いわゆるナッツという奴、アーモンド・ピスタチオ・カシューナッツ・ピーナッツ・マカデミアナッツ・
胡桃や栗も好きだねぇ〜。
縄文時代のまだ稲作が伝わっていない頃、主食として食べられていたのがこの木の実。
秋の訪れと共に油の乗った独特の香りある木の実は、豊潤のしるしとして人々の心の中に
今でも残っているんであろうと思う。

さて日本の木の実、簡単に収穫出来てその大きさといい、生食も出来るのが栗。またブナ
の実も生食が出来るが、落ち葉に埋もれたその落実は小さく採取の効率があまり良くない。
同様に生食が出来るが、その大きさからのせいかあまり食べられなくなったのが椎の実、
いわゆるドングリである。

このドングリ、一言でドングリと言われるが、中にはタンニンが強く生では食べられない
のもある。カシの種類である照葉性ドングリで生で食べられるのはマテバシイとスダシイ、
あとのはタンニンが強くて生では無理なんだそうである。また、ナラの種類である落葉性
ドングリは全て生では無理なんだそうです。

ブナは北に植生し、シイは南に植生する。関西から北陸にかけてがその両方が育つクロス
オーバーの地域である。
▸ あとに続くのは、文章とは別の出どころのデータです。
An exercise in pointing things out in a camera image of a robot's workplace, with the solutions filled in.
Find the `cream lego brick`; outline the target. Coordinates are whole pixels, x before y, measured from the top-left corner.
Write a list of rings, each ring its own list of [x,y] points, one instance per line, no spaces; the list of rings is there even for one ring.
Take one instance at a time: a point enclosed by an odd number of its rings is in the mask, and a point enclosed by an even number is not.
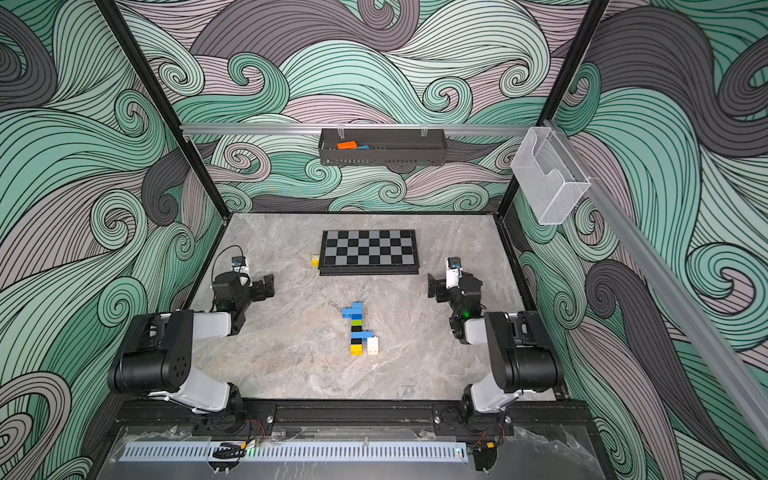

古代日本の一番元気の良かった地域がこの植生と重なっている。

ところで、生食は出来ないが採取の手間が係らずに各地で収穫されたのがトチの実である。
本書は、上記の経緯を踏まえた上で廃れてしまったドングリ食の記録と今に残るトチの実
の各地での活用法と記している。

法政大学出版局が出している本書も含めたこのシリーズ、日本のフォークロアともいうべき
日本文化史をまとめたしっかりと後世に残しておきたい大切なアーカイブである。
シリーズを読む度に思う。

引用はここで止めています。